> [Work to complete] Of the entries below, return exactly those lines that fall between the one containing "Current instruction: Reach" and the one containing "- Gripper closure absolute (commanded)", the two end lines included.

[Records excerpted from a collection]
[Start of Attachment]

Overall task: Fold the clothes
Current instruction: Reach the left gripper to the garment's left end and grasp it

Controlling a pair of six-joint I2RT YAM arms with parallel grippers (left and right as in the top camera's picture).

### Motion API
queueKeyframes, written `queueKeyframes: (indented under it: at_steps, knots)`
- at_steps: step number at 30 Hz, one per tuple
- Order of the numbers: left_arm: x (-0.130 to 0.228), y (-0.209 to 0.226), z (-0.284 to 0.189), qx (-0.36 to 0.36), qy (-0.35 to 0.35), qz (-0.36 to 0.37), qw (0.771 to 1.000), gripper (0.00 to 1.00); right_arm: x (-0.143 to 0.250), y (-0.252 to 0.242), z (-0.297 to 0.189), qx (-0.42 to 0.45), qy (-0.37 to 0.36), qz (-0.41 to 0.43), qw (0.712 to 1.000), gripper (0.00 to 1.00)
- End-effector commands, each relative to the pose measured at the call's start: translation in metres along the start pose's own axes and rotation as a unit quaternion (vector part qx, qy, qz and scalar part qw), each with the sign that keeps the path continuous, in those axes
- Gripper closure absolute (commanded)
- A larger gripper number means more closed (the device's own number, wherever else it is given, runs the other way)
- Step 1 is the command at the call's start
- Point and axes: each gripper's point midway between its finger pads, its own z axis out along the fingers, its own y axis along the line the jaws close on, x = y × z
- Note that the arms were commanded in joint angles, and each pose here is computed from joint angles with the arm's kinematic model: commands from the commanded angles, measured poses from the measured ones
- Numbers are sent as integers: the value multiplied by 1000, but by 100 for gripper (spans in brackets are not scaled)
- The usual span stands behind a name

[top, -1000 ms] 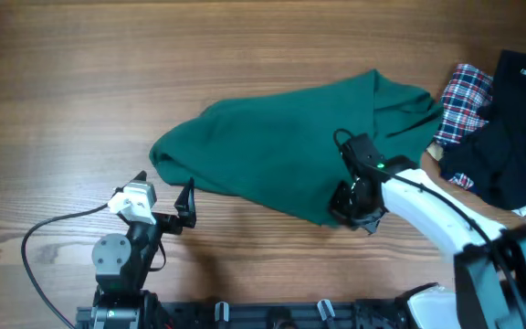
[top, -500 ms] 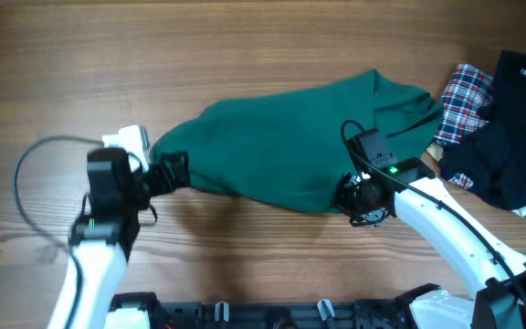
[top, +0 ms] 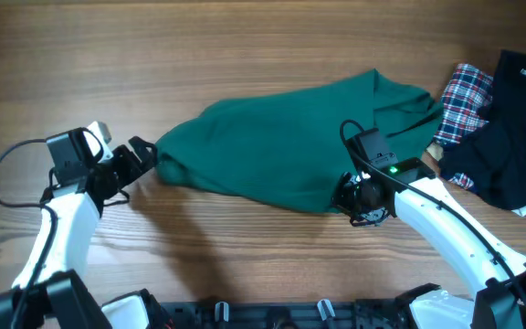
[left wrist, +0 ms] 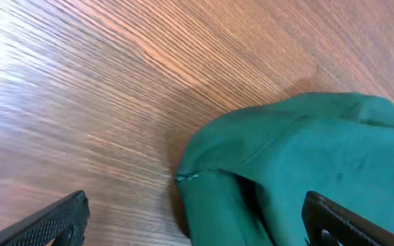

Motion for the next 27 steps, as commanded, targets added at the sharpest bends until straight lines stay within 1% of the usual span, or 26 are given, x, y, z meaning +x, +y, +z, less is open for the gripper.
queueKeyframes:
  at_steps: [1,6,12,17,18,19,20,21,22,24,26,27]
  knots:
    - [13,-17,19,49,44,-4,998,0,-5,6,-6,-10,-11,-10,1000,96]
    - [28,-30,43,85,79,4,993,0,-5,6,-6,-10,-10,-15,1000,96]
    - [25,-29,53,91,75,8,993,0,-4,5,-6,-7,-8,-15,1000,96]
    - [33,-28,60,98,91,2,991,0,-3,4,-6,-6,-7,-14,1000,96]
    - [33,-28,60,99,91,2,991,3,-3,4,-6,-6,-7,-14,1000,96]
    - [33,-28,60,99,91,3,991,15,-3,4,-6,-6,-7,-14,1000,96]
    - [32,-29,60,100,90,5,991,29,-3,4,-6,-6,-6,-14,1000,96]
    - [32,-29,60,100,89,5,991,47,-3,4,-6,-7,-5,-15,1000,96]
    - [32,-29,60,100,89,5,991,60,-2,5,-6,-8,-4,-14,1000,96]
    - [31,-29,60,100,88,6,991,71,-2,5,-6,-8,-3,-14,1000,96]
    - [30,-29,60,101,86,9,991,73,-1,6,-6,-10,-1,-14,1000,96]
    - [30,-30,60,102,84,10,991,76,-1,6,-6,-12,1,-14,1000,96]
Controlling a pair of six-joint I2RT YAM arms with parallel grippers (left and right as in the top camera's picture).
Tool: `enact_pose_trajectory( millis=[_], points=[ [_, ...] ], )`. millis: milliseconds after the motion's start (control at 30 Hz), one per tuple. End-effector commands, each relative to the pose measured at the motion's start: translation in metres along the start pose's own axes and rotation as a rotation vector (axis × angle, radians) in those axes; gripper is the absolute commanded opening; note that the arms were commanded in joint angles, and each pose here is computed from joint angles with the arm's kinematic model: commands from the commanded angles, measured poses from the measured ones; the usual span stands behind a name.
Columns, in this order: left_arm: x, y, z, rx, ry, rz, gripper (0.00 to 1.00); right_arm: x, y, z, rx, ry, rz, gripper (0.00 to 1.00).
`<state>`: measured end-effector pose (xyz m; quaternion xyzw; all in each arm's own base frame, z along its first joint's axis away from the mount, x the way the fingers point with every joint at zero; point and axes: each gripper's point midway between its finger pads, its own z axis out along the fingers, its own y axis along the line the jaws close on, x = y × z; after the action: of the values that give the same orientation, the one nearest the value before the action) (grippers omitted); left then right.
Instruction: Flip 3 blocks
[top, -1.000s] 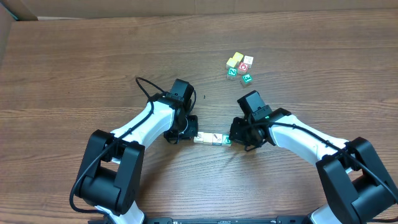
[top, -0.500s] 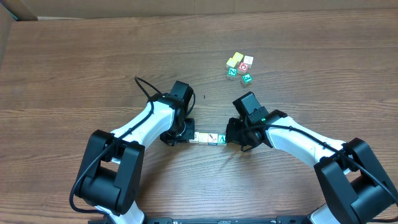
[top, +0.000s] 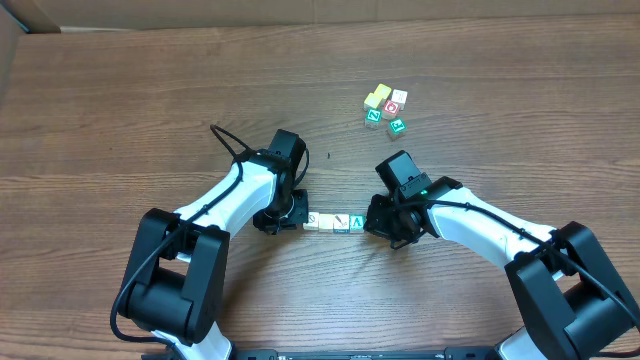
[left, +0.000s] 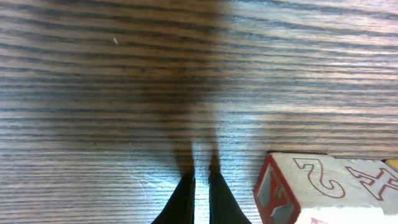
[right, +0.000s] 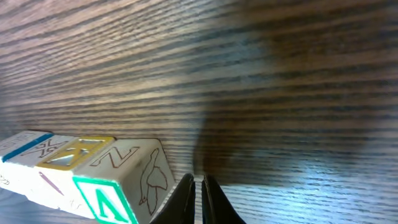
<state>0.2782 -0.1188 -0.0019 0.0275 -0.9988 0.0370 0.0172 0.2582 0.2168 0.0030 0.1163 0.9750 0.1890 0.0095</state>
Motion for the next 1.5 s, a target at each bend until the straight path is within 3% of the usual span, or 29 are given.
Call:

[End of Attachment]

> [Solved exercise]
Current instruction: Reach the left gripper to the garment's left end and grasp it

Controlling a pair of six-joint I2RT YAM arms with parallel grippers (left and right as in the top camera's picture).

### Motion API
queueKeyframes, written `queueKeyframes: (indented under it: at_steps, knots)`
- at_steps: step number at 30 Hz, one per tuple
- Order of the numbers: left_arm: x (-0.130 to 0.228), y (-0.209 to 0.226), z (-0.284 to 0.189), qx (-0.36 to 0.36), qy (-0.35 to 0.35), qz (-0.36 to 0.37), qw (0.771 to 1.000), gripper (0.00 to 1.00); right_arm: x (-0.143 to 0.250), y (-0.252 to 0.242), z (-0.297 to 0.189), qx (-0.42 to 0.45), qy (-0.37 to 0.36), qz (-0.41 to 0.43), qw (0.712 to 1.000), gripper (0.00 to 1.00)
- End-effector commands, each relative to the pose measured at the call's start: translation in metres along the start pose's own axes and rotation as a unit quaternion (vector part qx, qy, qz and scalar part qw), each with the sign that keeps the path continuous, in those axes
- Gripper closure absolute (commanded)

The complete answer has been given.